"Ya ampun Nak ... kamu kenapa hujan-hujanan?"
Kinan menggeleng dengan senyuman sembari memandang wajah cemas ibunya. "Aku gak apa-apa kok, Bu. Aku bisa ganti baju dan minum air hangat."
Kinan berusaha menyembunyikan apa yang terjadi di sekolah. Untungnya, hujan deras turun sore tadi, memberinya alasan mengapa seragamnya basah, bukan karena ulah Cheryl, melainkan karena kehujanan.
"Ibu siapin ya, Nak."
"Gak usah, Bu." Sanggah Kinan. "Aku ke kamar dulu buat ganti baju ya, Bu."
"Kinan," Ujar Bu Sari.
Kinan diam. Punggungnya masih menghadap, tangan mengepal di sisi tubuhnya. Ia menelan ludah, berusaha menenangkan napas yang mendadak terasa sesak. Apa ibu curiga?
"Kinan, yang tadi antar kamu ke rumah siapa?"
Kinan menghembuskan napasnya lega. Ia berbalik dengan senyuman yang seakan baik-baik saja. "Oh,"
Sari mulai memperhatikan setiap gerak-gerik anaknya.
"Teman, Bu,” jawab Kinan ringan. “Kebetulan searah, jadi dia nawarin aku pulang bareng.”

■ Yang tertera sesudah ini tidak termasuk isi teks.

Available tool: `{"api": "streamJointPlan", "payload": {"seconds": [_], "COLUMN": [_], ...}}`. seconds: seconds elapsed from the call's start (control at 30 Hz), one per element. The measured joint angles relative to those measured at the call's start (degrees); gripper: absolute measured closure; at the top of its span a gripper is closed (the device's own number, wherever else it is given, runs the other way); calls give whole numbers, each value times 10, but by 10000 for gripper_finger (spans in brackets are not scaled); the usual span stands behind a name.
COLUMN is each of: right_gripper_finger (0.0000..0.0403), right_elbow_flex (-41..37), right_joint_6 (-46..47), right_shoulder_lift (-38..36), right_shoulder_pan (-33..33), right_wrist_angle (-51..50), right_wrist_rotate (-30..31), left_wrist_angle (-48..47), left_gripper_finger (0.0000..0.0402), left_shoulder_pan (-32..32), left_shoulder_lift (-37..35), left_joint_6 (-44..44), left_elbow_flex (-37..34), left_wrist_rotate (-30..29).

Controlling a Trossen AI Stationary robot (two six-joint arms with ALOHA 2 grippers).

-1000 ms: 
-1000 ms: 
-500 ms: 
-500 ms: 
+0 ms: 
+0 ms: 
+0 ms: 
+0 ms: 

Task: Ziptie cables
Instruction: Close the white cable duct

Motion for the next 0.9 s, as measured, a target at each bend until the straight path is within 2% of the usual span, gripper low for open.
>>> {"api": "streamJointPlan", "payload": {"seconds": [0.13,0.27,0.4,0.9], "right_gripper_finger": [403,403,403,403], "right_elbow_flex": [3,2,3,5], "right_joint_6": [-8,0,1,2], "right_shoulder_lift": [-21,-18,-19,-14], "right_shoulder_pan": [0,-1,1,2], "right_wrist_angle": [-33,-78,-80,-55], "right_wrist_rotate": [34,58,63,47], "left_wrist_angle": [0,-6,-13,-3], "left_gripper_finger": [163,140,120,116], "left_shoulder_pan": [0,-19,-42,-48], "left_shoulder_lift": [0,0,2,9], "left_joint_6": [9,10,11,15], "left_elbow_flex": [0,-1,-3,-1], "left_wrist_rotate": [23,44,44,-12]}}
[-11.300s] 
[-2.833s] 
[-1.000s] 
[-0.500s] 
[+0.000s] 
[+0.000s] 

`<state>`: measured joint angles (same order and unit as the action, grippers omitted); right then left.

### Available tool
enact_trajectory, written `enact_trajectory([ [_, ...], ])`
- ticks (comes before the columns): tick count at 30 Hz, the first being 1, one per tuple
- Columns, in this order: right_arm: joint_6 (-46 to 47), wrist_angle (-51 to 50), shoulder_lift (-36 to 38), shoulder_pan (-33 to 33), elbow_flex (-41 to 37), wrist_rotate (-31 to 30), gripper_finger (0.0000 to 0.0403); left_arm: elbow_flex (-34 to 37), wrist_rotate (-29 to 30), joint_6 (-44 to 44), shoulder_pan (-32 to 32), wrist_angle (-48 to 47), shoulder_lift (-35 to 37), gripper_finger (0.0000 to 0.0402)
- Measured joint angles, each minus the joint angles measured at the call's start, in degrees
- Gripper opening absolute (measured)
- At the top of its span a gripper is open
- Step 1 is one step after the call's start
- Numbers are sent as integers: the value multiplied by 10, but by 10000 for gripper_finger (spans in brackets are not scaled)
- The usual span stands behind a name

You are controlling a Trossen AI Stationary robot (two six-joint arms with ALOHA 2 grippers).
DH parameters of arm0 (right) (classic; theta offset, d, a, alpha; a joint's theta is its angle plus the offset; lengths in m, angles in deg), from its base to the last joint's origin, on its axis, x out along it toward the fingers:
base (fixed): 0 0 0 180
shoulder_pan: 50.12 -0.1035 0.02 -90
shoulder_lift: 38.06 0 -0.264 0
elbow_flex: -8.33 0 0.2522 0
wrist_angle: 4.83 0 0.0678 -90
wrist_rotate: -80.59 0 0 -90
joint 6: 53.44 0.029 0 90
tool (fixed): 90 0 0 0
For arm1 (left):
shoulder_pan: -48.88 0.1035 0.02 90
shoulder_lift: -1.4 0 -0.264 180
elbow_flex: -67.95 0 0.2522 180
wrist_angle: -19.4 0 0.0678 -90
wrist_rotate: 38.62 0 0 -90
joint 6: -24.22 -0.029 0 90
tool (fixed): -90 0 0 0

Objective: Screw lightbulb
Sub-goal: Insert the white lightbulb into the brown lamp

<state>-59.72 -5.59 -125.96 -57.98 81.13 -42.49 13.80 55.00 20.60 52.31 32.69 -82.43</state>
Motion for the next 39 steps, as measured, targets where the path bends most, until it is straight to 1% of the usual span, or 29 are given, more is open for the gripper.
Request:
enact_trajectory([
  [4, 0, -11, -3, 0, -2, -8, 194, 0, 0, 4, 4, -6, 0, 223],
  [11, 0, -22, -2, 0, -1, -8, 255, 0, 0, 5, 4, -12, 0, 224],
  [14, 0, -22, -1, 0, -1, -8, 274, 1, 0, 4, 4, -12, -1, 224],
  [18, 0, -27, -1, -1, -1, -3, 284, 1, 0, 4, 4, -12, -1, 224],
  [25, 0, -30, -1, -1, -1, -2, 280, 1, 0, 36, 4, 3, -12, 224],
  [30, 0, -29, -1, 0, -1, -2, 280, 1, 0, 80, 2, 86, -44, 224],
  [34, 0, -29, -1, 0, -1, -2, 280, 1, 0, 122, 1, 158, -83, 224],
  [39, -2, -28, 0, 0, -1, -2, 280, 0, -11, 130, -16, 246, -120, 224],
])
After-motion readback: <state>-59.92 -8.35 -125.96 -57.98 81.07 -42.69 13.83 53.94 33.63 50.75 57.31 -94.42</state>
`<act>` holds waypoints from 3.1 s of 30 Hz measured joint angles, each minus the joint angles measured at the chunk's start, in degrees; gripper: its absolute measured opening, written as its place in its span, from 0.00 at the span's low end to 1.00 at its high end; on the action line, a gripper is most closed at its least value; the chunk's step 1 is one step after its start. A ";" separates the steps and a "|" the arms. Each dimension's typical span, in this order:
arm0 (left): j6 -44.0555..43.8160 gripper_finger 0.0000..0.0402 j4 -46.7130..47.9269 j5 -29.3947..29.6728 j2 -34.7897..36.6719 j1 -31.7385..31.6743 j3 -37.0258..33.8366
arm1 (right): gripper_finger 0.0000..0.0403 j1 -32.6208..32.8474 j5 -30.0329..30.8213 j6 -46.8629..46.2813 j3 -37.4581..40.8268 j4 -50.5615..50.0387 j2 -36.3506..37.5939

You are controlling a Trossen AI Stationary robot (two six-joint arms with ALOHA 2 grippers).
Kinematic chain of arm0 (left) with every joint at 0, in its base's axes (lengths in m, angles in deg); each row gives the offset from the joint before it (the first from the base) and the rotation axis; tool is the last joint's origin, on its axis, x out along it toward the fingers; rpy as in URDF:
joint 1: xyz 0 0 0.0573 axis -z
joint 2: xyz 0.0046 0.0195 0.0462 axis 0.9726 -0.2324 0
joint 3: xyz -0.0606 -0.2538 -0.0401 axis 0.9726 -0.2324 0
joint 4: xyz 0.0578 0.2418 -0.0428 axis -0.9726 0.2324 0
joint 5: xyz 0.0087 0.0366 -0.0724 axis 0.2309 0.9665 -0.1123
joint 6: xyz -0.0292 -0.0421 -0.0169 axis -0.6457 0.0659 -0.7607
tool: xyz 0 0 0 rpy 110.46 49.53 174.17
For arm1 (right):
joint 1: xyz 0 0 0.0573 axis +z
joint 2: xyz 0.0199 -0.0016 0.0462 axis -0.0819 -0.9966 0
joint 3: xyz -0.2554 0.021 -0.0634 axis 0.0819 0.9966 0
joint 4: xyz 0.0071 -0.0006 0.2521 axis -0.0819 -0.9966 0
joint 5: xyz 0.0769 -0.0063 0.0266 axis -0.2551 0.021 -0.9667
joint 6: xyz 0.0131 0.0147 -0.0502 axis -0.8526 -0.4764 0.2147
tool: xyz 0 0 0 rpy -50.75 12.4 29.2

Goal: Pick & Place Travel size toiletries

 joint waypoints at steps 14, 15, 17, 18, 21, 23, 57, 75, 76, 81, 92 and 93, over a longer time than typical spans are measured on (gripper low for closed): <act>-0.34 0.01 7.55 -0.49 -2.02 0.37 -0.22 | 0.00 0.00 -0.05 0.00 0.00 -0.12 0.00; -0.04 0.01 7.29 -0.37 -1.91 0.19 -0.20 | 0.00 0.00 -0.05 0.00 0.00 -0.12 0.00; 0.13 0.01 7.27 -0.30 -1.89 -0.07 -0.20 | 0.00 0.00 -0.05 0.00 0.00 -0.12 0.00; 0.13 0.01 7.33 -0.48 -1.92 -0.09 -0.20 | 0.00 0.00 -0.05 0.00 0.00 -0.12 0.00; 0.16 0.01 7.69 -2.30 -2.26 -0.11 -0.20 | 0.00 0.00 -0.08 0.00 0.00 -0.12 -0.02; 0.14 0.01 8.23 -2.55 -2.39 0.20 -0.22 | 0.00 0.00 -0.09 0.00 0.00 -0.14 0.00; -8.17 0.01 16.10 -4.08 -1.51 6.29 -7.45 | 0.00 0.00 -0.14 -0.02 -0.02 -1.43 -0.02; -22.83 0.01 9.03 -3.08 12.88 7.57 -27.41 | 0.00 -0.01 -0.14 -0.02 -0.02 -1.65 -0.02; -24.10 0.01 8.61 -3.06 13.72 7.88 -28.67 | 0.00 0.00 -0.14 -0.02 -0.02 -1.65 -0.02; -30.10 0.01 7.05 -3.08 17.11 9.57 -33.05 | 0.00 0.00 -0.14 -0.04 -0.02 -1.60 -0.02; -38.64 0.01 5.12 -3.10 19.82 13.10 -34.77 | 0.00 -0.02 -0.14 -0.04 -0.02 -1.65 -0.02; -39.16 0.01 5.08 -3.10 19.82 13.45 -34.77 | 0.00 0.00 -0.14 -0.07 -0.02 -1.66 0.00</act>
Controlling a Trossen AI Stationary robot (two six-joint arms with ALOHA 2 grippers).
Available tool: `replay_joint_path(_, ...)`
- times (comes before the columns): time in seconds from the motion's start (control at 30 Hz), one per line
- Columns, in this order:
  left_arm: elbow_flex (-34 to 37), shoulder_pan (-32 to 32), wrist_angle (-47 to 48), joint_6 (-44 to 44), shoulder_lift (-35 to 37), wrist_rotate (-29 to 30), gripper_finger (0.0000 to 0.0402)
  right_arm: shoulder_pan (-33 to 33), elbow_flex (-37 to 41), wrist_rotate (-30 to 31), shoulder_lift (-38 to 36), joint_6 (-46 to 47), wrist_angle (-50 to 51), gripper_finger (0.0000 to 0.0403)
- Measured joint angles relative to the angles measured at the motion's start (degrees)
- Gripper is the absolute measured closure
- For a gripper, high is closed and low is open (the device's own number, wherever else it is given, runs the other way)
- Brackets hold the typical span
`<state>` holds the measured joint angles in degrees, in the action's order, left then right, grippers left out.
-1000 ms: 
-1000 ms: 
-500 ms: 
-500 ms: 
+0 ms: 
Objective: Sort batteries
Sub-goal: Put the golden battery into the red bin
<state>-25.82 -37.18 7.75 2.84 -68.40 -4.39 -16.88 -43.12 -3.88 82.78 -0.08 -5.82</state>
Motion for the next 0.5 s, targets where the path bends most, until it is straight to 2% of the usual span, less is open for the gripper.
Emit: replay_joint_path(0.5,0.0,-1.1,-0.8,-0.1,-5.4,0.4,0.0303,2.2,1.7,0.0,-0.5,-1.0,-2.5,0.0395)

Sari mengangguk, tapi matanya masih penasaran. Sejauh ini, Kinan tidak pernah dekat dengan lelaki manapun apalagi memiliki teman lelaki. Kinan yang tak ingin Sari banyak bertanya, segera bergerak cepat menuju kamar.
Langkah Kinan seolah sedang di kejar oleh tusukan pertanyaan yang membuatnya mengupas rasa sakit kalau Sari bertanya lebih dalam apa saja yang terjadi di sekolah. Kinan membuka pintu kamar, ia terkejut saat mendapati Cheryl sudah ada di dalam kamarnya.
Cheryl duduk di tepi ranjang tidurnya sambil melipatkan kedua tangan di bawah dada, memandang Kinan tajam dengan mata penuh ancaman. "Tutup pintunya!"
"Ka- Kak Cheryl," Kinan memakan saliva sambil menutup pintu kamarnya. Ia berdiri di ambang pintu dengan tubuh sedikit gemetar. Apa yang akan dilakukannya sekarang. Batin Kinan sambil bergerak melangkah mendekati Cheryl saat gadis itu melambaikan tangan padanya.
"Lo gak cerita kan apa yang terjadi tadi di sekolah?"